B. A Dialogue with the Devil

-The fight is fraught with danger, subterfuge, malice, and hatred directed toward Christian. The early stages of the fight starts with a dialogue with the devil. He inquires of some things from Christian:

• Where did you come from and where are you going?

• Why have you fled from your earthly and fleshly king?

-As the conversation starts, Apollyon attempts to market a deal. He wants to barter with Christian’s soul.

Everything that you have left to start toward the Celestial City, I will give it back to you. All of the material things in the City of Destruction will be yours. Trade what you can see for something that you cannot see. I will give you the services and the wages from the City of Destruction in exchange for your soul.

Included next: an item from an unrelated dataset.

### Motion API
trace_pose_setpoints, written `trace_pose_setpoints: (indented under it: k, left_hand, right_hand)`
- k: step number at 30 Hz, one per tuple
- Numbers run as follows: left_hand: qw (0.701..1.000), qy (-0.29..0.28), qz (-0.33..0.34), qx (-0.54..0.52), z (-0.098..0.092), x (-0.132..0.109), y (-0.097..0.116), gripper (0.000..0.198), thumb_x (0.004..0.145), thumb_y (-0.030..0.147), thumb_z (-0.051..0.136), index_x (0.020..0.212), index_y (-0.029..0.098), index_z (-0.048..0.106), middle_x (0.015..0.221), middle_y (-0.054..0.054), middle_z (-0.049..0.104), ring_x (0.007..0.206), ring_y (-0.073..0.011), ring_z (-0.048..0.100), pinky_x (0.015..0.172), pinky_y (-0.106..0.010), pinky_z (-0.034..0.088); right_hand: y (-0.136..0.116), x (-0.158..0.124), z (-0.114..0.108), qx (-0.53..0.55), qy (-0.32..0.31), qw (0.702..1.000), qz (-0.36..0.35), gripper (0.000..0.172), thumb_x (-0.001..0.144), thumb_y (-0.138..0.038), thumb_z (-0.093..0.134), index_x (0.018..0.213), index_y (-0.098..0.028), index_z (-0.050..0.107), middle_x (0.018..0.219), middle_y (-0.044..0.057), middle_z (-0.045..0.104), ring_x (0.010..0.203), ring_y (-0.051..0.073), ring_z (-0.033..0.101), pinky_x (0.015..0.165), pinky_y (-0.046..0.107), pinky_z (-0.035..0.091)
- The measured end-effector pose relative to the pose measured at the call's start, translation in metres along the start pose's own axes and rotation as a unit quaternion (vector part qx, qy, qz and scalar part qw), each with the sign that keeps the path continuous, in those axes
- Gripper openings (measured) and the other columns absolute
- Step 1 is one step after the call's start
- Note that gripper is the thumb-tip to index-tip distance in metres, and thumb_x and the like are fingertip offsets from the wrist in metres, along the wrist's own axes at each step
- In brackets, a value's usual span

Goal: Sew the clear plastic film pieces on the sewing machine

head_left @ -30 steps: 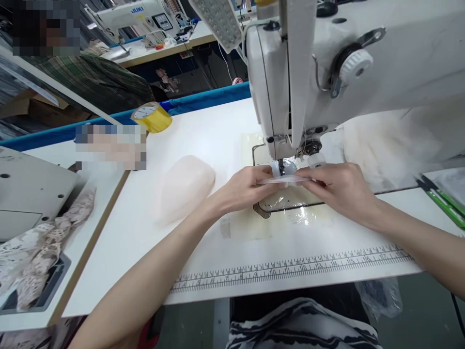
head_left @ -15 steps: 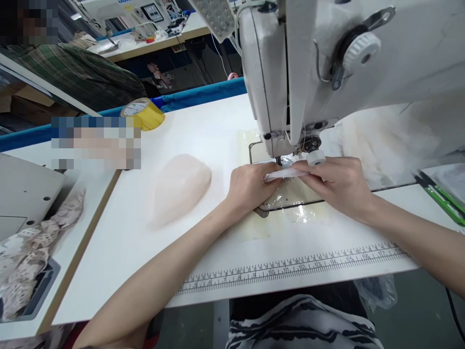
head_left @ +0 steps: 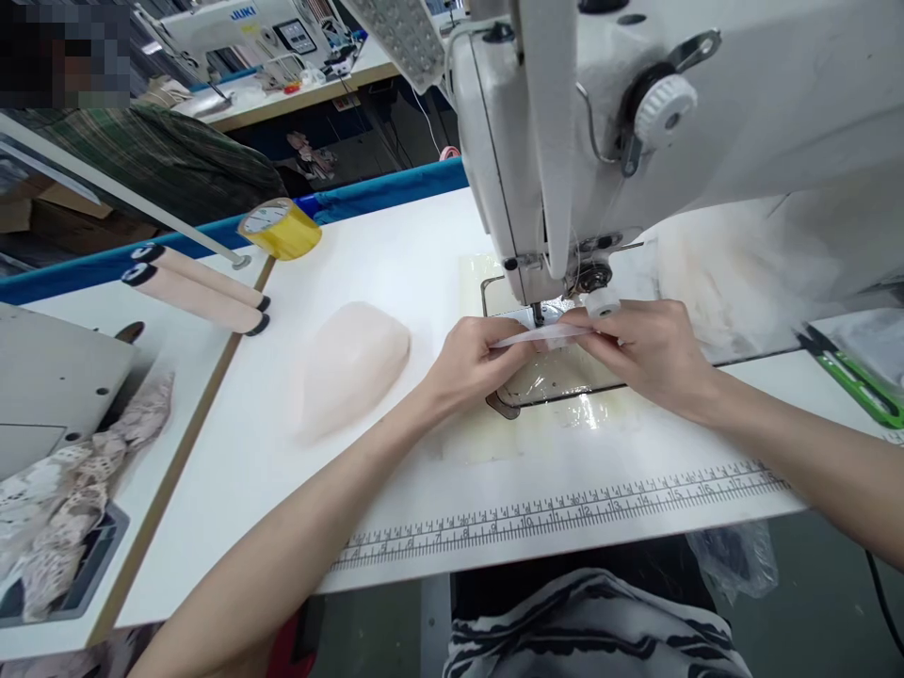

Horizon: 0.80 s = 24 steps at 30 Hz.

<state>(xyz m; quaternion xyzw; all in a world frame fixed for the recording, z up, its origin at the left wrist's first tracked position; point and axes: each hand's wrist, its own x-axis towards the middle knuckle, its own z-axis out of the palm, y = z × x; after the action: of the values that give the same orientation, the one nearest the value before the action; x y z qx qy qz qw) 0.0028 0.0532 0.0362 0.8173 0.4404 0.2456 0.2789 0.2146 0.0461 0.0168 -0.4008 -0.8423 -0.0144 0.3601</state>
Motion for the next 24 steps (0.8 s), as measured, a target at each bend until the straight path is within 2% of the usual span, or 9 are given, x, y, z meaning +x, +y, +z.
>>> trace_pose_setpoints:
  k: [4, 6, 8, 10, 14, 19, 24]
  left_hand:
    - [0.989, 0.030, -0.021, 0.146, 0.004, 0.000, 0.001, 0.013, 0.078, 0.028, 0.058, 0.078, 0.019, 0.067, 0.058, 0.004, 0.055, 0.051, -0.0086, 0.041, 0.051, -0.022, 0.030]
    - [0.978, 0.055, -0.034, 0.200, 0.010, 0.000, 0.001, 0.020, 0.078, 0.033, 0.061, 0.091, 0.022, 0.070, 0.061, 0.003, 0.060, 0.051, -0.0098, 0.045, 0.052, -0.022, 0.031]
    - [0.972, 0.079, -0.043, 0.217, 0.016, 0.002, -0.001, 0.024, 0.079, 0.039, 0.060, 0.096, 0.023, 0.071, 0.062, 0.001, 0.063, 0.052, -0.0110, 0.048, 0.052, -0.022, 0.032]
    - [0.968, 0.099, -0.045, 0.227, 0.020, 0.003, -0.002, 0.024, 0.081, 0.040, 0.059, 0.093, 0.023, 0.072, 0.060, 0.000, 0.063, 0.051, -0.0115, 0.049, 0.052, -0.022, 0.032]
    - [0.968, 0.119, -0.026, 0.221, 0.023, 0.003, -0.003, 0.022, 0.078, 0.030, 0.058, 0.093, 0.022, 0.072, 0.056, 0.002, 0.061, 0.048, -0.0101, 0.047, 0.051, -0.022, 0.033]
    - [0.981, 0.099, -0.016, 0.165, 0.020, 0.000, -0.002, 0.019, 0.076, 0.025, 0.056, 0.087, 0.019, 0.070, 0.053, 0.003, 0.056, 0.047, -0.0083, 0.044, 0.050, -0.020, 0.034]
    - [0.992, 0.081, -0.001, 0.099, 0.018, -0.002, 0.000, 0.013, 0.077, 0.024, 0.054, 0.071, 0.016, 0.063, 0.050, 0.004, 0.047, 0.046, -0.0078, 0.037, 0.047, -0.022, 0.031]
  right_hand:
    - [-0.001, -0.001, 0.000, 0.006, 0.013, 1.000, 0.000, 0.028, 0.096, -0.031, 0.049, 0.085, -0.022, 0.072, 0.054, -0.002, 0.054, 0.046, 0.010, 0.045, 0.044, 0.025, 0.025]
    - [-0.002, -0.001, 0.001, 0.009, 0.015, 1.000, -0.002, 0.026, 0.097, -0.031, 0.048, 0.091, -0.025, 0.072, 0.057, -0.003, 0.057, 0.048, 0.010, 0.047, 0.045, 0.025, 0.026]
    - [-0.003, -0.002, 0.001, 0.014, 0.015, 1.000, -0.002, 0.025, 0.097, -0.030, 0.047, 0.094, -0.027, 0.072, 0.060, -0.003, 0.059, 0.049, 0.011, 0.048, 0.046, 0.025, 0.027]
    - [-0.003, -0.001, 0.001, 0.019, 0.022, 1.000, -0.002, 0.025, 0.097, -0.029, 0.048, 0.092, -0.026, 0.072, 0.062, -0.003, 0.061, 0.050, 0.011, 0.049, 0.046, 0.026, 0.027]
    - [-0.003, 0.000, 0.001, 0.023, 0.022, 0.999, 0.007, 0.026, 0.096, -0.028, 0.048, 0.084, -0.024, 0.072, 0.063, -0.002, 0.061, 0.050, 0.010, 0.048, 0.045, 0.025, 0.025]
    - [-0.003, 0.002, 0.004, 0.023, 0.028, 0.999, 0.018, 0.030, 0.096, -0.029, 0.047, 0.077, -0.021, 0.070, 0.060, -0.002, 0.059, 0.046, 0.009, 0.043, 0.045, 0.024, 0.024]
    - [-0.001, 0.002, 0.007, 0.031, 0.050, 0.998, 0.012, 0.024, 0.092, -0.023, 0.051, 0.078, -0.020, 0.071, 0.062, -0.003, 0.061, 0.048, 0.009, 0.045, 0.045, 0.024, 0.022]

-This is the constant work of the enemy. He wants men to trade things in:

• Trade your birthright.

• Trade your convictions.

• Trade your purity.

• Trade your devotion.

• Trade your doctrine.

• Trade your prayer.

• Trade your hunger for revival.

• Trade your desire for heaven.

• Trade your faith.

• Trade your soul.

-The confrontation continues with a war of words. Whether Apollyon’s subjects are aware of it or not they are nothing more than slaves to sin. They have no rights or liberty. . . but this never becomes evident until they attempt to leave.

-Apollyon:

• A masterful liar.

• He employs deception.

• He manipulates every morsel of truth.

• He blinds the minds of men.

• He owns a deadly web of deceit.

• He works with seducing spirits and doctrines of devils.

-William Shakespeare wrote into King Lear a line that goes like this: "The prince of darkness is a gentleman."

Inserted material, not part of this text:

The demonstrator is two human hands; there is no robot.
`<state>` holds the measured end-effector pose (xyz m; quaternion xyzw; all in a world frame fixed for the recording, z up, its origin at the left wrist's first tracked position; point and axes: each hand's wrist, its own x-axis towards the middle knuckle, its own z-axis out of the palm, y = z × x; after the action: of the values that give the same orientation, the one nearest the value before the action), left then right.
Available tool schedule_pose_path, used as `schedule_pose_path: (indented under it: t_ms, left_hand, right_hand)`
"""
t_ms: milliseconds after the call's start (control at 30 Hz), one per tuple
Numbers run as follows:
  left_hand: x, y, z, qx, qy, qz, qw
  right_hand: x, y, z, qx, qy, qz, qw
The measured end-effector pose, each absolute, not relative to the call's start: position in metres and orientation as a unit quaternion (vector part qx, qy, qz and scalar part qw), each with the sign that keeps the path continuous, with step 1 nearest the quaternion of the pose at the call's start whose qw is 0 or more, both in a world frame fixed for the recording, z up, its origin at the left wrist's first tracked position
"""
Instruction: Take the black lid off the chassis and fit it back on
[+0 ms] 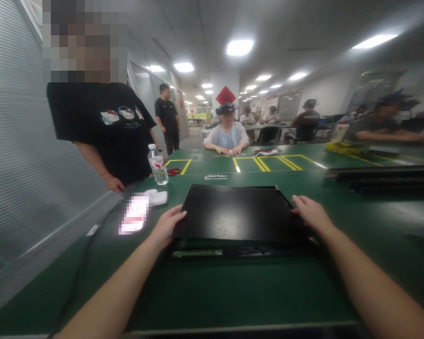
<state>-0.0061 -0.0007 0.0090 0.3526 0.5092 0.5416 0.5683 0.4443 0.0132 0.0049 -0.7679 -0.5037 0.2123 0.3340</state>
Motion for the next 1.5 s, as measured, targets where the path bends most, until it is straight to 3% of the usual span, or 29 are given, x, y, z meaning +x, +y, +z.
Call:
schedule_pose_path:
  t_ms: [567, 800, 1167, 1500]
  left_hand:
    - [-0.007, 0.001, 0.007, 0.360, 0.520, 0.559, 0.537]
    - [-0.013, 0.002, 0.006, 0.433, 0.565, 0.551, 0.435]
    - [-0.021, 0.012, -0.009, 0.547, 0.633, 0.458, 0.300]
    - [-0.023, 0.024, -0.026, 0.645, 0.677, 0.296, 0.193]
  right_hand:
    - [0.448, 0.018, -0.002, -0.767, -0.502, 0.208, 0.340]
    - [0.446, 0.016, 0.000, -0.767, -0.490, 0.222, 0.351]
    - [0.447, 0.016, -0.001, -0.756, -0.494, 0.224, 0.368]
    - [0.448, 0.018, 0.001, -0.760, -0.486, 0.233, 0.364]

C. The Accuser of the Brethren

-When the seemingly diplomatic dialogue does not work with collapsing Christian=s morals, then Apollyon starts to accuse Christian. This should not be strange to us for Scripture very clearly designates the enemy of the soul as an accuser of the brethren.

-He accuses him:

• You almost fainted in the Slough of Despond.

• You tried to get rid of the burden of sin the wrong way.

• You slept and lost valuable treasures along the path.

• You almost turned back from the teeth of the lion.

• You talk of the past journey and boastfully describe what you have accomplished.

-He capitalizes on accusations and cataloges all of the past sins. Then Apollyon realizes that this is not working. . . . . So he launches into a fierce rage against the Lord.

-Christian responds back to him and informs him to be careful in his extreme rage against the Lord. He also tells Apollyon that he is traveling in the King=s Highway which is the way of holiness.